Failure modes. Where in the biology can the invalidation signal fail?
- LC dysfunction: would predict perseveration / inability to shift away from a stale schema (clinical: ASD restricted-interest patterns? OCD?)
- LHb dysfunction: would predict failure to register negative outcomes (clinical: depression’s blunted RPE; or alternatively, hyperactive LHb in learned helplessness as over-invalidation of agency-anchors)
- OFC lesion: would predict inability to update inferred state (Bechara, Damasio gambling task; or anchor-locked behaviour as in catatonia subtype II)
- Failure in the accumulator integration step: would predict V3-EXQ-475’s phenotype directly – repeated brief releases from freeze (single events register) but no durable invalidation (accumulator never crosses threshold).

Output structure

Standard targeted_review_*/ format. Suggested directory: evidence/literature/targeted_review_waking_v_s_invalidation/

Per-paper records as usual. After the pull, write a short SYNTHESIS.md flagging:

Which architectural question(s) each paper addresses
The current best candidate biological substrate for the broadcast invalidation trigger (LC vs LHb vs OFC vs DA dip)
The current best candidate substrate for the local accumulator (OFC representational change vs hippocampal DG remap vs latent-cause inference in vmPFC)
Which of the five questions remain underdetermined and need additional pulls
Whether the evidence supports registering a new MECH for the online invalidation event (separate from MECH-284 the accumulator), and if so, draft proposed claim text

Estimated scope: ~10-15 papers, single session.

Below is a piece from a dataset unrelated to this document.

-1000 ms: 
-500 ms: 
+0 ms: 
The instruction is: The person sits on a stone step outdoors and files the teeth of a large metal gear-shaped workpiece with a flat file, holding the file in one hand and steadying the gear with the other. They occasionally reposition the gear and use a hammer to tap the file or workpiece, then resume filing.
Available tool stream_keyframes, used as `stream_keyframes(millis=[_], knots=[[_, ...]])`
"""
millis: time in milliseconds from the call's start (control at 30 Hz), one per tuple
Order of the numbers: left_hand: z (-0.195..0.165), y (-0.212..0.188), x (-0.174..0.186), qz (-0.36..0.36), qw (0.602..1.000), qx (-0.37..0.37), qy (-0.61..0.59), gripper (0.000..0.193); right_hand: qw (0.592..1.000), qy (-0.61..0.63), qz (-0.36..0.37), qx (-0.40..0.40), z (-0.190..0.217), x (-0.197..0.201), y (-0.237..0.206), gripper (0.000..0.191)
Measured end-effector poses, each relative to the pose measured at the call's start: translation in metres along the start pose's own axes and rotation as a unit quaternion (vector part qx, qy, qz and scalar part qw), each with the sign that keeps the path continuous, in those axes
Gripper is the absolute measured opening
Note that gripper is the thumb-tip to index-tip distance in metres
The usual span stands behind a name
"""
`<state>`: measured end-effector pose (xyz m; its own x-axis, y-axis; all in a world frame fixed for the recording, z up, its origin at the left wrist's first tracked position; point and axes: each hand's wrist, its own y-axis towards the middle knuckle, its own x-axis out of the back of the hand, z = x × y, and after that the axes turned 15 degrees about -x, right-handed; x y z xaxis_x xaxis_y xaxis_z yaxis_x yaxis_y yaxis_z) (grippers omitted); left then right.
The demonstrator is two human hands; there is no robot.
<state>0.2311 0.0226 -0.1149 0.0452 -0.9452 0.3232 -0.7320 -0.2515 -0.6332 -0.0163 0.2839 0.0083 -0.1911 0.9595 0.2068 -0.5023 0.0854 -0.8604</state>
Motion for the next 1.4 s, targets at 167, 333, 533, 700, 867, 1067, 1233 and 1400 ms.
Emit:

Notes for the agent doing the pull

The user is a consultant psychiatrist; clinical mappings (perseveration, OCD, depression’s blunted RPE, ASD restricted interests, learned helplessness as over-invalidation) are valuable framings.
Pfeiffer & Foster 2013 and Dragoi & Tonegawa 2011/2013 are already pulled in targeted_review_connectome_mech_269/ – do not re-pull; cite where relevant.
The exemplar that motivated this pull is V3-EXQ-475 (re-run of EXQ-471 with SD-036 enabled): freeze releases occurred but re-commits dominated, indicating the agent has SD-036 decay and MECH-279 freeze exit but no online anchor invalidation signal driving the hippocampal proposer to remap.
Connect to existing REE memory entries on regional verisimilitude (MECH-269), V_s bidirectional signal (MECH-283/284/285), and state-gated routing (MECH-272). The hypothesised online invalidation mechanism is a candidate fourth claim in the V_s cluster – a runtime trigger whose accumulator is MECH-284.
Be alert to evidence that the invalidation signal is not a separable mechanism but is instead implicit in the existing replay machinery (e.g. waking SWR replays serving the same role as sleep SWR replays). If so, MECH-269 anchor-reset becomes a re-statement of MECH-285 in waking-state rather than a new mechanism – this would simplify the architecture.